Now, I’m not a therapist, so maybe I’m wrong – you should probably consult one, but I would think that he could work on himself, heal from the psychological trauma, and learn to enjoy seeing you get pleasure. But why would he if he can just ignore what’s going on, bury the trauma and live out the rest of his life with that wound unhealed? I would think this would be like continuing to feed a man painkillers for the rest of his life rather than deal with the knife in his thigh rather than working out how to get the knife out and heal the wound.
Question 19 – Will masturbating keep me out of heaven?
I and my husband are staying away for more than 2 years now. We love each other, respect and honour each other. My question is that we get turned on now and then and is it okay to masturbate and let that sexual tension go away or is it sinful enough to lose my place in heaven? My husband has better control over his sexual urges than I do. He doesn’t believe in female orgasm, so he never even tried to satisfy me, ever. So, is it okay on my part to masturbate? I’m scared enough already about my salvation.

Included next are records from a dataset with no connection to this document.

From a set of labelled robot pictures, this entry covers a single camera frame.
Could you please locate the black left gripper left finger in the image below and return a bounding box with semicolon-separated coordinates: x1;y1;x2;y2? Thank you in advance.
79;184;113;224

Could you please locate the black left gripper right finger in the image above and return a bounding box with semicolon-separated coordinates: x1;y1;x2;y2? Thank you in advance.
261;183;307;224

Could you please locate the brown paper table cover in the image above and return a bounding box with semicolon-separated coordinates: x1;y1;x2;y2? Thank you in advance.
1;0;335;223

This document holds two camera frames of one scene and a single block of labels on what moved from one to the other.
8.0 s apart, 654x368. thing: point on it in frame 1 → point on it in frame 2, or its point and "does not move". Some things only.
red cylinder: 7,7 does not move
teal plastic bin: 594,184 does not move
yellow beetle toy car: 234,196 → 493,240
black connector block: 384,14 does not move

There are a few things going on here.
Firstly, you’re separated – I have no idea why, but I have a post on masturbation due to separation which you may wish to check out.

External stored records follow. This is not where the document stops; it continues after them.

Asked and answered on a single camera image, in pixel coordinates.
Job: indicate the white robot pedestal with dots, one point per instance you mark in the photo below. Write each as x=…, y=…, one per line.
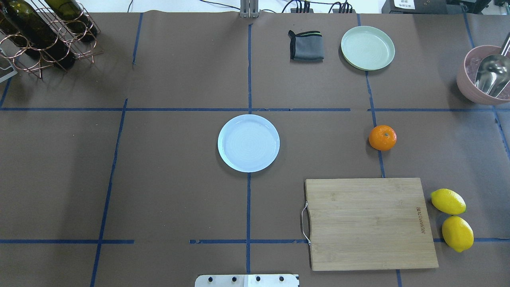
x=248, y=280

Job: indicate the dark wine bottle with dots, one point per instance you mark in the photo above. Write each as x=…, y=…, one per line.
x=39, y=34
x=75, y=18
x=9, y=29

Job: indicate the black computer box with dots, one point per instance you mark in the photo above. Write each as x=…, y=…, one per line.
x=414, y=7

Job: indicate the folded grey cloth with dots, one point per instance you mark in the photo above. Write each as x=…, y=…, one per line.
x=307, y=46

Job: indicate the upper yellow lemon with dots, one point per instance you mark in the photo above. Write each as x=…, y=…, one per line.
x=448, y=202

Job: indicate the white wire cup rack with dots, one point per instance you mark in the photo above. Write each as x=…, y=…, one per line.
x=7, y=69

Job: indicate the pink bowl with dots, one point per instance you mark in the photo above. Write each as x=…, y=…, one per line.
x=467, y=73

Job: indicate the metal ice scoop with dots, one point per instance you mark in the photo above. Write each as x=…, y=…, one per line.
x=493, y=73

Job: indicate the copper wire bottle rack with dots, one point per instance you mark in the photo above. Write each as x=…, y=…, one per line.
x=31, y=61

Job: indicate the lower yellow lemon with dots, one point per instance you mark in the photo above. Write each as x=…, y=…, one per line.
x=457, y=233

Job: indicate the green plate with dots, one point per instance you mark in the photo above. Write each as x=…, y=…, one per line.
x=367, y=48

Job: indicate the yellow lemon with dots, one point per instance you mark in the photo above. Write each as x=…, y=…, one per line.
x=448, y=202
x=457, y=233

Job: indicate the orange fruit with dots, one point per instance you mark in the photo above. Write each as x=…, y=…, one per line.
x=382, y=137

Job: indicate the light blue plate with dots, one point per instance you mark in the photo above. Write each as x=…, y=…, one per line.
x=248, y=143

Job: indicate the wooden cutting board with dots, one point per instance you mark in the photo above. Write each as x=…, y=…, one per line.
x=368, y=224

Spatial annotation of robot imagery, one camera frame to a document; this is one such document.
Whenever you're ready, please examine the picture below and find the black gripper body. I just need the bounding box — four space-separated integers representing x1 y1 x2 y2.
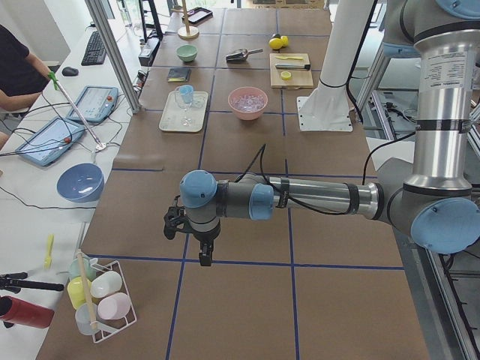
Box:
186 216 221 242

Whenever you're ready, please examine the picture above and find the metal ice scoop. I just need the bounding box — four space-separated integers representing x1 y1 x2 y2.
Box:
225 48 263 62

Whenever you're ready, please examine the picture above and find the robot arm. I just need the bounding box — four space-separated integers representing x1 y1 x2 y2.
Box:
163 1 479 266

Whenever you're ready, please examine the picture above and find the white cup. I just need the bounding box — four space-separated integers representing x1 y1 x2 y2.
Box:
90 271 122 299

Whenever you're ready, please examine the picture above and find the pink cup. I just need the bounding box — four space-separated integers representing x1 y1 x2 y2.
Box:
97 292 131 320

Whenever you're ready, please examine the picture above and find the green cup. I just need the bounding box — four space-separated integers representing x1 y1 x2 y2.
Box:
68 258 96 281

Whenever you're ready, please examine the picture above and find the yellow cup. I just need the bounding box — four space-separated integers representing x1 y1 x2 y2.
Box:
67 276 86 310

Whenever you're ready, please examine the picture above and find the grey translucent cup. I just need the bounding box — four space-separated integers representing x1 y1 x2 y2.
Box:
75 303 98 335

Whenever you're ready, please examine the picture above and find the pile of clear ice cubes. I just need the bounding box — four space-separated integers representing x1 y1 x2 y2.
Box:
231 94 265 113

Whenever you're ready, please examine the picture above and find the blue plastic cup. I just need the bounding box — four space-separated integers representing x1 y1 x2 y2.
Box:
177 85 194 108

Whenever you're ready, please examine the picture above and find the cream bear tray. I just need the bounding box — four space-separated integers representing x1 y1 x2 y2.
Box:
158 91 209 133

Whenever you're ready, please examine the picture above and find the blue bowl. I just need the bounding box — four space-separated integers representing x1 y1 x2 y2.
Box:
56 163 104 203

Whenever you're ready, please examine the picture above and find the pink bowl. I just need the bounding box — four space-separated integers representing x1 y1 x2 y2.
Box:
227 86 269 121

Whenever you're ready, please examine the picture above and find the metal rod with green clip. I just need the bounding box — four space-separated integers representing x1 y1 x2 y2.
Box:
48 71 107 152

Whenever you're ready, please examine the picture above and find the clear wine glass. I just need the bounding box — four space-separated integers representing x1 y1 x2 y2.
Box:
174 85 194 126

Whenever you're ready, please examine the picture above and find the yellow plastic fork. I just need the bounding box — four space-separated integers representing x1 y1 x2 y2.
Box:
43 234 55 269

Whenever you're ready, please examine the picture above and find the grey yellow folded cloth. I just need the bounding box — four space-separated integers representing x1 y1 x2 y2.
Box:
167 67 191 83

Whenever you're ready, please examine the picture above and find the wooden cutting board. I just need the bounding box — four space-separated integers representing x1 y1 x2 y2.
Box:
269 53 314 89

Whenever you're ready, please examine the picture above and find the far teach pendant tablet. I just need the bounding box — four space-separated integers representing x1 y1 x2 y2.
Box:
75 85 119 124

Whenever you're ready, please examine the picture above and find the teach pendant tablet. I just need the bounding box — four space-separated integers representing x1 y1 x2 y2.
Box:
75 85 119 124
16 117 86 167

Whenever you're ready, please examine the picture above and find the lemon half slice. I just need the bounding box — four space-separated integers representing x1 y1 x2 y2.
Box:
280 70 293 81

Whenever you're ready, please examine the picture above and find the near teach pendant tablet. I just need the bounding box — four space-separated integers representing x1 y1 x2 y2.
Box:
16 117 86 167

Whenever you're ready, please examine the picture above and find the green bowl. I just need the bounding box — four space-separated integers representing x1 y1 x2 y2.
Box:
176 44 198 62

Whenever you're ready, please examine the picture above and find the yellow plastic knife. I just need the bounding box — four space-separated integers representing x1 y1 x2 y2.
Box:
275 55 304 61

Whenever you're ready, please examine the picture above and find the red bottle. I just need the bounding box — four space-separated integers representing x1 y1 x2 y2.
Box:
1 295 54 329

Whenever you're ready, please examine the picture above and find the yellow lemon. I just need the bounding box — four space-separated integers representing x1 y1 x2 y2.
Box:
280 35 290 47
268 37 284 50

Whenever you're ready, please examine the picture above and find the wooden paper towel stand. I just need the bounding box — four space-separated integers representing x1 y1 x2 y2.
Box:
177 0 200 41

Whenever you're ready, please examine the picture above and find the black keyboard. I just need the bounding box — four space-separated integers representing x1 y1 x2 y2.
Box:
81 31 107 66

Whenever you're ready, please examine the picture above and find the black computer mouse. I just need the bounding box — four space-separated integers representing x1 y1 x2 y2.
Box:
61 67 79 77

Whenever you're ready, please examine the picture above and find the dark tray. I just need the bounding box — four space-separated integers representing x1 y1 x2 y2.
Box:
187 7 213 25

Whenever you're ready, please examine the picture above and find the person in black shirt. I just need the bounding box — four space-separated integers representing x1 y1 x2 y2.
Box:
0 24 52 149

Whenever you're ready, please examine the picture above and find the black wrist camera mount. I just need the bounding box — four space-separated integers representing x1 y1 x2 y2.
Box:
163 195 189 240

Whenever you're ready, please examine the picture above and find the white wire cup rack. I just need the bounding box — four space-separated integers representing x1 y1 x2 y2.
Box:
75 251 137 344

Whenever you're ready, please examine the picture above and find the wooden rack handle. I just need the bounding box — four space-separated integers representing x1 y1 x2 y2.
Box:
76 250 98 333

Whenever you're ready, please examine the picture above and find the metal knife handle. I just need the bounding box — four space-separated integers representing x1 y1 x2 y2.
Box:
274 64 311 71

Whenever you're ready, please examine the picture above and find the black tripod handle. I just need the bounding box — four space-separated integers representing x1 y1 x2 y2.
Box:
1 272 65 294

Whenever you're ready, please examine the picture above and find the aluminium frame post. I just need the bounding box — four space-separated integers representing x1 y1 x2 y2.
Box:
85 0 141 114

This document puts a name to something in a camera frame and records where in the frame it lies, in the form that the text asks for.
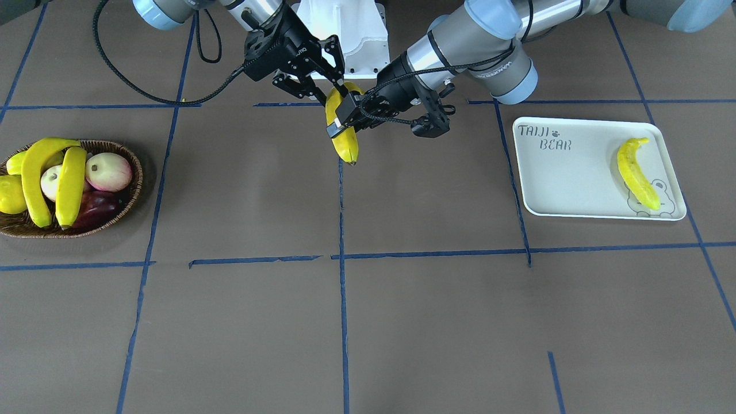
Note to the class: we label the yellow lemon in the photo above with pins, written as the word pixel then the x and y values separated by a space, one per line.
pixel 12 195

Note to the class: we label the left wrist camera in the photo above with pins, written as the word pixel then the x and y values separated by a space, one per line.
pixel 436 121

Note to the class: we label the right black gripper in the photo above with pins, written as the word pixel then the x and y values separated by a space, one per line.
pixel 286 41

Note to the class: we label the brown wicker basket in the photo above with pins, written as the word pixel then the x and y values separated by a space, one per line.
pixel 21 225

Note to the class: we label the pale pink apple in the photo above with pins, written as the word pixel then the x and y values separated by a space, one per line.
pixel 108 171

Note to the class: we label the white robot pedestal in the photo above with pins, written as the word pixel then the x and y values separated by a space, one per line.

Secondly, behaviours don’t lose you your salvation, it’s your relationship with God that’s important. I go into more detail about that in the post There are no salvation issues which might help clear up some of the confusion there and hopefully give you some peace about your own salvation because that’s not something you have to be afraid of.
Lastly, your husband doesn’t believe in female orgasms? Do you mean he doesn’t believe women have orgasms? Or he doesn’t believe women should have orgasms? Or he doesn’t believe it’s his responsibility to help you have an orgasm? Either way – I think there’s an issue there, but depending on which it is, his notions need to be addressed.

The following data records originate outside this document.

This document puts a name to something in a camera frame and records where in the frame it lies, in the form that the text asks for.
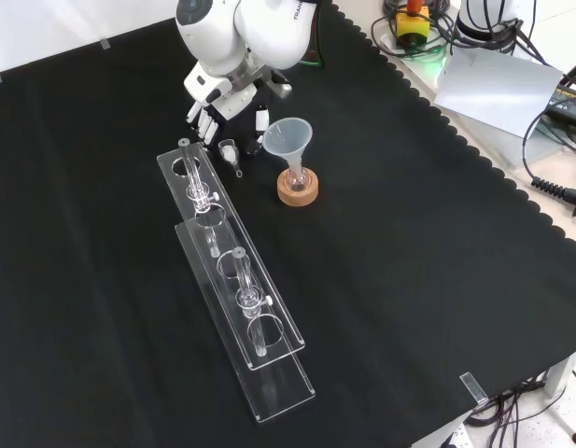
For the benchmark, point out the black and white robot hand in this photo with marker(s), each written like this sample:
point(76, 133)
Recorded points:
point(222, 98)

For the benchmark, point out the clear glass weighing funnel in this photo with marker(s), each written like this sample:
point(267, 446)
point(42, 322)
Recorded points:
point(228, 153)

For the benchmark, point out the translucent plastic funnel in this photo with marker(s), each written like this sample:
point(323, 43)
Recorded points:
point(287, 135)

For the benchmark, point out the clear acrylic funnel stand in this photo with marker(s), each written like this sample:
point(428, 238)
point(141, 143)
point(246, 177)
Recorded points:
point(250, 289)

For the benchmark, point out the glass round-bottom flask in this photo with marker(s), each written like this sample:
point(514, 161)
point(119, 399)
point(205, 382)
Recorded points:
point(297, 182)

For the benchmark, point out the yellow stop button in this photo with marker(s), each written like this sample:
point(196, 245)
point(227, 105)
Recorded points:
point(412, 28)

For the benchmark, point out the black bench cloth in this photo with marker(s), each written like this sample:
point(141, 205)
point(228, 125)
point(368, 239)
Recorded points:
point(385, 256)

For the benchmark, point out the pale grey board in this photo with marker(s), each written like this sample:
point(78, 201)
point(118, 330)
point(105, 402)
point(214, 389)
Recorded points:
point(493, 88)

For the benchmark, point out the black power adapter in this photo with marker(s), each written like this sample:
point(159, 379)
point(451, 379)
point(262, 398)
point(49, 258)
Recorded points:
point(570, 103)

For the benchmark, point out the clear tape strip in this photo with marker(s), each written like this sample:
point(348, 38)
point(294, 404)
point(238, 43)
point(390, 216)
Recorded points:
point(474, 388)

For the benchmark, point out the white table leg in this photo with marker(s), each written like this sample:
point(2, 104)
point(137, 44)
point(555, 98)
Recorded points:
point(560, 373)

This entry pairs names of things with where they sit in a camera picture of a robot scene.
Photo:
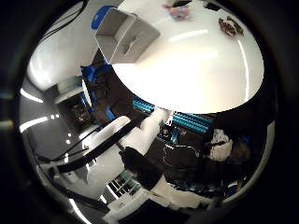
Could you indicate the person with white cloth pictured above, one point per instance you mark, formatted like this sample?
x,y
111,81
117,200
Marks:
x,y
221,146

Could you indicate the blue aluminium rail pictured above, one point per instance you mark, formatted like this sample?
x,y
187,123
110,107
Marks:
x,y
142,105
191,122

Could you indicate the grey open box container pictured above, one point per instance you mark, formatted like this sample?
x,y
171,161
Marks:
x,y
124,37

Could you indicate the leopard plush toy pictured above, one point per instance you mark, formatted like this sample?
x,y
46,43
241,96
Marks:
x,y
230,26

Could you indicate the pink unicorn plush toy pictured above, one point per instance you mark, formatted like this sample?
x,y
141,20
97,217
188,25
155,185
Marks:
x,y
179,12

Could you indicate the blue chair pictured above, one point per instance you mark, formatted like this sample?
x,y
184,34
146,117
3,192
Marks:
x,y
99,17

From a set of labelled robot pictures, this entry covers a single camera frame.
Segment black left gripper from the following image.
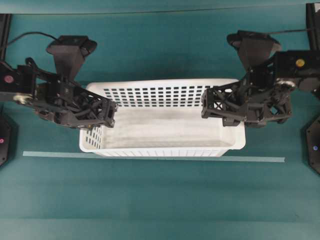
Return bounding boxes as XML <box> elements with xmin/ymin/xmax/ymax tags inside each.
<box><xmin>29</xmin><ymin>74</ymin><xmax>118</xmax><ymax>129</ymax></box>

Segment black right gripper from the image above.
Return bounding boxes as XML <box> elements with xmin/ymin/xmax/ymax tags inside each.
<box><xmin>201</xmin><ymin>67</ymin><xmax>293</xmax><ymax>128</ymax></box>

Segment white plastic lattice basket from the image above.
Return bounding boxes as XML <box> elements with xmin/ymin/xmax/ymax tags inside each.
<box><xmin>79</xmin><ymin>78</ymin><xmax>246</xmax><ymax>158</ymax></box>

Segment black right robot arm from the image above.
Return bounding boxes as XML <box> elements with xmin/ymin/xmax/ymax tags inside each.
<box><xmin>201</xmin><ymin>50</ymin><xmax>320</xmax><ymax>128</ymax></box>

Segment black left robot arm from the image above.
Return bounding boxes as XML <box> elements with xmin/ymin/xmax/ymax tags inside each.
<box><xmin>0</xmin><ymin>57</ymin><xmax>118</xmax><ymax>130</ymax></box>

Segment light teal tape strip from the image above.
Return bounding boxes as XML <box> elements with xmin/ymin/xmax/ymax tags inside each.
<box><xmin>22</xmin><ymin>151</ymin><xmax>285</xmax><ymax>163</ymax></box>

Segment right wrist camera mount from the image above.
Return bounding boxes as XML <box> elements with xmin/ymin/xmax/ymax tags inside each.
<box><xmin>226</xmin><ymin>30</ymin><xmax>282</xmax><ymax>71</ymax></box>

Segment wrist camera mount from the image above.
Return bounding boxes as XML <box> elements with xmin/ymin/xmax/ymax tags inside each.
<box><xmin>226</xmin><ymin>30</ymin><xmax>282</xmax><ymax>71</ymax></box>
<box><xmin>46</xmin><ymin>35</ymin><xmax>98</xmax><ymax>81</ymax></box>

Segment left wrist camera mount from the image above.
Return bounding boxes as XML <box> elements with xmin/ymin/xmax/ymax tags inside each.
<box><xmin>46</xmin><ymin>35</ymin><xmax>98</xmax><ymax>81</ymax></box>

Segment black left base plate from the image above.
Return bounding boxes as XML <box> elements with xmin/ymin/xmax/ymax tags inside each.
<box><xmin>0</xmin><ymin>115</ymin><xmax>12</xmax><ymax>166</ymax></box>

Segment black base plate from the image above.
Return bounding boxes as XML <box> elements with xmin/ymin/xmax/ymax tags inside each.
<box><xmin>0</xmin><ymin>115</ymin><xmax>12</xmax><ymax>166</ymax></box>
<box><xmin>305</xmin><ymin>117</ymin><xmax>320</xmax><ymax>175</ymax></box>

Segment black right camera cable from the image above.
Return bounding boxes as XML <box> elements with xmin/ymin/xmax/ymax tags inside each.
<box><xmin>268</xmin><ymin>27</ymin><xmax>320</xmax><ymax>35</ymax></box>

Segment black camera cable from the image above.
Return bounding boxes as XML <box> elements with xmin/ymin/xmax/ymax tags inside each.
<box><xmin>268</xmin><ymin>27</ymin><xmax>320</xmax><ymax>35</ymax></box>
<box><xmin>4</xmin><ymin>31</ymin><xmax>60</xmax><ymax>48</ymax></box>

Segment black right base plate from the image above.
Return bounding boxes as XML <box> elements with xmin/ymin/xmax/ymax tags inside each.
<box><xmin>305</xmin><ymin>117</ymin><xmax>320</xmax><ymax>175</ymax></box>

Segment black left camera cable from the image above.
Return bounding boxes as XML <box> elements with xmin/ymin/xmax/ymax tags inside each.
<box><xmin>4</xmin><ymin>31</ymin><xmax>60</xmax><ymax>48</ymax></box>

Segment black right rear frame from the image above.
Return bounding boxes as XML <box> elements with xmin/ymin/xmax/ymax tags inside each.
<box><xmin>306</xmin><ymin>2</ymin><xmax>320</xmax><ymax>51</ymax></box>

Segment black frame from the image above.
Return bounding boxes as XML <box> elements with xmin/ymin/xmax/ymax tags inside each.
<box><xmin>0</xmin><ymin>13</ymin><xmax>12</xmax><ymax>60</ymax></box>
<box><xmin>306</xmin><ymin>2</ymin><xmax>320</xmax><ymax>51</ymax></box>

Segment black left rear frame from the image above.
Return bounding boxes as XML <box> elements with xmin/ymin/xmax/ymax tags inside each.
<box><xmin>0</xmin><ymin>13</ymin><xmax>12</xmax><ymax>60</ymax></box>

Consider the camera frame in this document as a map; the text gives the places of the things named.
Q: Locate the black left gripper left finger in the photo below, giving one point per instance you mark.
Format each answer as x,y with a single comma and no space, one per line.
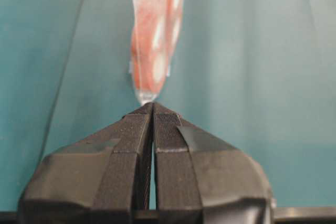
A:
103,178

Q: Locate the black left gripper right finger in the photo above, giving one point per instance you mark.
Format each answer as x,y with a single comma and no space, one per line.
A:
202,179

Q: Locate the clear zip bag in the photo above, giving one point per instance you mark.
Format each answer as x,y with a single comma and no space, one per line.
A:
157,24

And that’s an uncomfortable thing to address. That’s one of those times when it can be helpful to have a third party in the room – someone he respects. Maybe you could approach another couple in your church and have them talk through it with the two of you? Just make sure they don’t have the same beliefs first.
And that’s it for this episode and this year. Thanks again to our supporters who help discuss the questions as they come in to give more perspectives, and have a lot of fun doing it, and for just being an amazing group of people. I’m constantly grateful that I really don’t have to moderate it because everyone is genuinely interested in helping each other. Maybe it’s a byproduct of having a community that’s focused on improving communication and love in their lives.
To them, and everyone else, I hope you have an amazing New Year’s Celebration if you manage to listen to this before midnight, but either way, we’ll talk to you in the New Year.